Water Resistance Measurements
Water-resistance watches are tested in labs and rated by the depth they may be able to be immersed in water. It is important to understand that the depth rating of a watch does not necessarily mean it can handle that exact measurement of immersion. The testing and rating of watches is flawed because they can’t accurately determine what will happen in real-life situations with water, and the age of a watch can affect its ability to protect itself against the elements. The rating system is simply an idea of how much water the watch can handle. Each rating is a general idea of some activities the watch can be put through while still working correctly.
- 0-30m/99ft: Don’t allow any contact with water or natural elements
- 30m/99ft-50m/165ft: Can handle hand washing, rain, very little contact with water
- 50m/165ft-100m/330ft: Hand washing, rain, light poolside swimming, light contact with water
- 100m/330ft-200m/660ft: Hand washing, rain, swimming, lukewarm showering, scuba diving, regular contact with water
- 200m/660ft-500m/1650ft: Hand washing, rain, lukewarm showering, scuba diving, heavy contact with water
- 500m/1650ft+: All activities up to deep water diving, very heavy contact with water
Caring for Your Watch
Watches can be pretty pricey, so whether yours is water-resistant or not, you should take the necessary steps to prolong the life of this timeless accessory. Throughout the ownership of your watch, keep it clean. Water is not the only thing that can obstruct it, so don’t let dust, dirt, or sweat ruin it over time.
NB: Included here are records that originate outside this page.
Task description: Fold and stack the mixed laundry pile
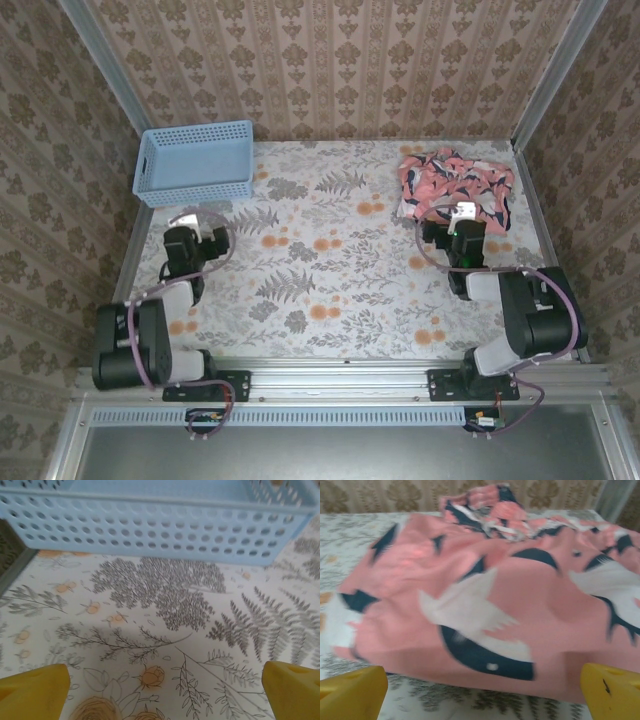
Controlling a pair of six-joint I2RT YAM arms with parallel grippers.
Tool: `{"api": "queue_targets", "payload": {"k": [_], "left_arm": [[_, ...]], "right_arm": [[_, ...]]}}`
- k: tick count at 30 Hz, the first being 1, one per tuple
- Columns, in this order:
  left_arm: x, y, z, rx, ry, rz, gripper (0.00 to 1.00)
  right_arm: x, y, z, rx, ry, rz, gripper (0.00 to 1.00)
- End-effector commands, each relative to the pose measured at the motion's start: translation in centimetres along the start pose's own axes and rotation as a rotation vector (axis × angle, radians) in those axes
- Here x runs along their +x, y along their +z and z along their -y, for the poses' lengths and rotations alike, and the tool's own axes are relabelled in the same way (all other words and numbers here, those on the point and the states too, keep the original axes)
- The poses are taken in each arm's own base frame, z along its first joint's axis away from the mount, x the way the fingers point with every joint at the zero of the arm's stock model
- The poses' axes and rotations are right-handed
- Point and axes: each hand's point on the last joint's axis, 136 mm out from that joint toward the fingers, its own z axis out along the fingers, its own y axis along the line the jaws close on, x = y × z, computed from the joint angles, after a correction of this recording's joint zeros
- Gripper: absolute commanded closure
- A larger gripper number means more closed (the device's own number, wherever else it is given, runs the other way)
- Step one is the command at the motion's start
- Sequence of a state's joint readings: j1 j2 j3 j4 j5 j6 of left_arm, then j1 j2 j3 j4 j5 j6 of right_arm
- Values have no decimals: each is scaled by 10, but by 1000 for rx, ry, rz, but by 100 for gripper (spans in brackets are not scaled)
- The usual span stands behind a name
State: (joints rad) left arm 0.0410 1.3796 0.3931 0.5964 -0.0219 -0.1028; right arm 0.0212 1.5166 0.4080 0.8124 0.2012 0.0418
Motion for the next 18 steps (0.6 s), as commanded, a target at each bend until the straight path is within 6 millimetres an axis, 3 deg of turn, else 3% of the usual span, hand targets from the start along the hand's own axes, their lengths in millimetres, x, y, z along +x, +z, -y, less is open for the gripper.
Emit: {"api": "queue_targets", "payload": {"k": [1,3,18], "left_arm": [[-20,5,15,80,112,182,0],[-19,2,21,106,141,257,0],[-15,13,24,74,167,162,0]], "right_arm": [[-6,-1,-6,-34,31,47,0],[-5,-2,-6,-19,25,39,0],[-5,-1,-7,-22,21,40,0]]}}
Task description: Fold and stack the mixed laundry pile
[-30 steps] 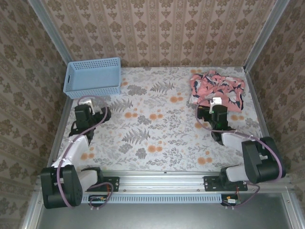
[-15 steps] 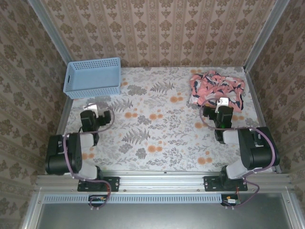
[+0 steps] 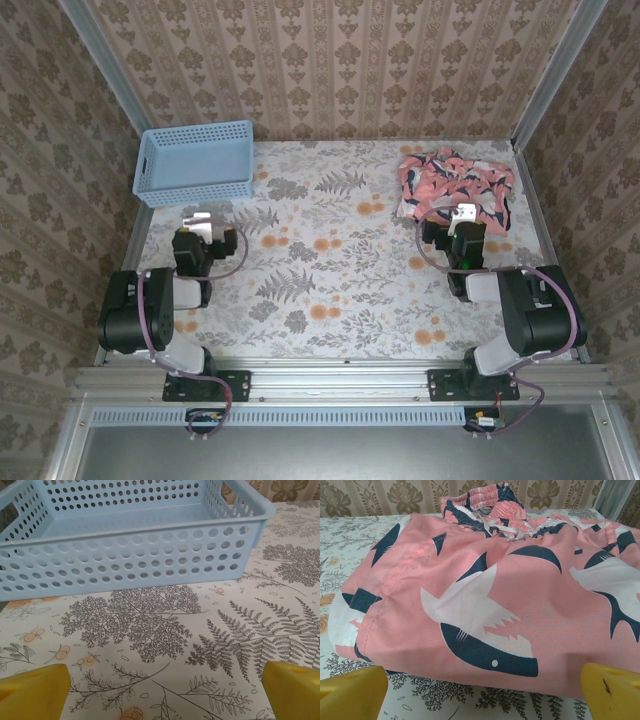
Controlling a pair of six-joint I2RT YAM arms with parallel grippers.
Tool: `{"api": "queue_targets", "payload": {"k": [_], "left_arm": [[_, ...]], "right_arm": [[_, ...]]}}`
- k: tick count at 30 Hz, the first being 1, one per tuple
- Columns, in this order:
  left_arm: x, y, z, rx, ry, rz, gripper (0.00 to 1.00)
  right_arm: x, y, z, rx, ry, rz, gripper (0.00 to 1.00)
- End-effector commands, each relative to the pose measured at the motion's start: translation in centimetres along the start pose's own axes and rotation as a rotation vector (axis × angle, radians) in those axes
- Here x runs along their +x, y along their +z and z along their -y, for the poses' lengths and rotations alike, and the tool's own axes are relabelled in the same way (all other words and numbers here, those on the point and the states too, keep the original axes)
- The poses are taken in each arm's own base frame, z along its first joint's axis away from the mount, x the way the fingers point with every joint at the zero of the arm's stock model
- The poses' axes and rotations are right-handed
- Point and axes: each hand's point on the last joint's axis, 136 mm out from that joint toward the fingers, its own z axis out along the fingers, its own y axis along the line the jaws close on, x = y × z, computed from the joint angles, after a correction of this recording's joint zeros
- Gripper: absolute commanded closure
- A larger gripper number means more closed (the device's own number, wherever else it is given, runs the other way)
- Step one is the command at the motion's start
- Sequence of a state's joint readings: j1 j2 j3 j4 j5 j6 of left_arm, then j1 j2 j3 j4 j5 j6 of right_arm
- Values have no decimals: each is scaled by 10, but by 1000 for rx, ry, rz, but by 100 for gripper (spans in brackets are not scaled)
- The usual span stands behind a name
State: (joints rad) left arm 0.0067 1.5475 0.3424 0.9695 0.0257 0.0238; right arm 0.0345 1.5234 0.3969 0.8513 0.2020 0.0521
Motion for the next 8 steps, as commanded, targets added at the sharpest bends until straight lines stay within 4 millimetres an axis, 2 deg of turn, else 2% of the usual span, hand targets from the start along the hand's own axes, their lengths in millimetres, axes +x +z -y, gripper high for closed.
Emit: {"api": "queue_targets", "payload": {"k": [1,8], "left_arm": [[-5,1,1,-5,28,6,0],[-5,1,1,-6,29,4,0]], "right_arm": [[-3,1,-2,-10,11,18,0],[-3,0,-3,-15,9,19,0]]}}
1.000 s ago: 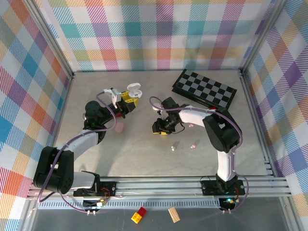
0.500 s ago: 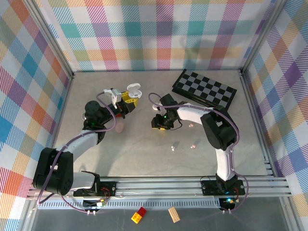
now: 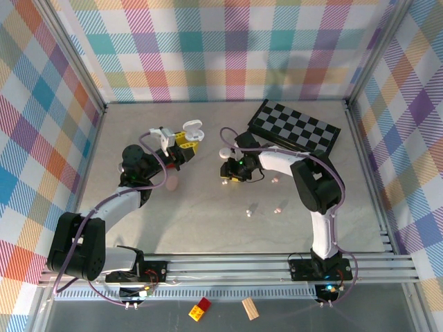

Next, even if your watch is water-resistant, try not to wear it during water-contact activities where it’s not necessary to be wearing it. Even the “most resistant” watches can be affected by a quick shower, so giving your watch more dry time is the safest way to go. Make sure you are winding and adjusting your watch time correctly. Winding it backward, or winding it too much can confuse the clock and could cause it to break.
Lastly, have your watch looked at by a professional regularly. Your watch and its parts have a lifespan, so having a quick check-up can catch any possible issues that could cause it to break later on. If you care for your watch, it will always do its job!